Во время патриарха Иосифа в кружке ревнителей вслед за Нероновым об этих подношениях заговаривали многие, а поп Лазарь по своей простоте бойкой как-то спросил:
– А сколь пуговок обреталось на хитоне Царицы Небесной, знаете? Чаю, не знаете и никто не знает и не узнает, потому как уж все до единой пооборвали да развезли-раздарили. Тыщи их по церквам, по монастырям. Вот потщится Матерь Божия в земном своем наряде явиться нам, грешным, а чем застегнуться ей, Богородице? Нетути чем! Пошто так творят?
Никон тогда ему ответил, горячась:
– А сколько ни обрывай пуговиц или пальцев, а то и голов самих – все не избудут. Не ума человеков дело сие. Однако же сказать грекам надобно – хватит тревожить святых-то, довольно у нас мощей, себе малость какую оставьте. И деньги перестать давать за это!..
Дул над Клязьмой попутный ветерок, полнил парус, он грудью лебедя напирал на пространство, путь заметно сокращался, и до впадения Клязьмы в Оку, а там Окой в Волгу – дни считай, не сбивайся. Не заметишь, как и Нижний Новгород зазолотится куполами, крестами замерцает, благодать.
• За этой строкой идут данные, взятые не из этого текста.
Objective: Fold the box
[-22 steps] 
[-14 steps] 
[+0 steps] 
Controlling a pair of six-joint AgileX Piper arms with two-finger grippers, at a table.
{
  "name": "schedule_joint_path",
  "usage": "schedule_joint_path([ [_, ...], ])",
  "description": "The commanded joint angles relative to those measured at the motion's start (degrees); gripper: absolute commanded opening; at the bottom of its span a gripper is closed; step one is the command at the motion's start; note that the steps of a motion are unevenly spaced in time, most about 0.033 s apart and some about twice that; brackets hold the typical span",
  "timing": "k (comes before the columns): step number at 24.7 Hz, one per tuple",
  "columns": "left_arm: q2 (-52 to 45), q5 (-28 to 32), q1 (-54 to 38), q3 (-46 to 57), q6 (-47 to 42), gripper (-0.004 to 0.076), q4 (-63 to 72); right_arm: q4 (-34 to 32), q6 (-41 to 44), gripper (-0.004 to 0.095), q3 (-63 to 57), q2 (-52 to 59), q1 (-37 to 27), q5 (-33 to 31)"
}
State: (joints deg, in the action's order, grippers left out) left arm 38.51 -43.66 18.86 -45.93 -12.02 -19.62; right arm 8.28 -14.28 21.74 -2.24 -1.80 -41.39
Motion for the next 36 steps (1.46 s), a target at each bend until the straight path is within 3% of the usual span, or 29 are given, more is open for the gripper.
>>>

Песчаные мели пока миловали лодью, приставали к берегу только похлебку сварганить, плыли и ночью меж осиянных лунной пылью разложистых берегов, в безветрие помогали лодочнику – садились за вёсла. Аввакум греб умело и мощно – волжанин. Старался по мере сил и костромской Даниил. Погожие дни умучивали зноем и стеклянно-синим звоном небес. Звон тонко ныл в ушах, от него соловели глаза, сваливалась, моталась по потной груди лохматая голова. Пригоршня забортной воды, окатив лицо, ненадолго смывала тягостный морок, вода была перегретой, и все начиналось сызнова.
Иногда в дальнем заокоёмье начинали выпирать кипящие снежной пеной облака, громоздились куполами, в них отрадой начинало ярко помелькивать, по-стариковски, незлобно поварчивал гром – и только. К вечеру солнце садилось по блеклому небу за ясный горизонт – без алых полотнищ зари: просто нестерпимый для глаз оранжевый бус опутывал солнце и оно ныряло за край земли. Сразу наплывала египетская темь, яркие от лохматых лучей, густо пятнали небо мигливые звезды, а над сгинувшей во тьме речной поймой неслись, пугая, рыдающие вопли болотной выпи.
Лежа на тюках с прошлогодним льном – длиннопрядным и вычесанным, Аввакум дремал под плеск весел, под ласковое бормотанье воды под днищем, и в полусне тонком как-то незаметно раздвинулись берега, завысверкивала водная ширь, и навстречу лодьи Аввакума понеслись два корабля. Паруса дивной белизны напружены ветром, золотом блещут мачты и вёсла и щиты по бортам, а людей на тех кораблях нету, кроме кормщиков. Изумленный, привстал с ложа Аввакум, крикнул в ладони: «Чьи таки корабли?» Кормщики в ответ всяк свое: «Мой Лукин!», «Мой Лаврентиев!». Чудно слышать такое Аввакуму, кричит, не веря: «Так то быша дети мои духовные! Померли давно оба!» А с проплывающих кораблей долетело сугубо и стройно: «Да вишь ты, плывут доселя!» Потер глаза Аввакум – не чудится ли, а глядь – третий корабль плывет, да так уж пестро-то изукрашен: и красно, и бело, и синё, и темно, но ни золотинки в нем не проблескивает, вёсла черные буруном воду грудят. И кормщик с лицом светлым, но строгим на корме стоит, правит, да прямо на Аввакума, вроде давить хочет. «Чей корабль?!» – испуганно вопит протопоп. «А твой! – долетело в ответ. – Плавай на нём с женой и детьми, коли докучаешь!»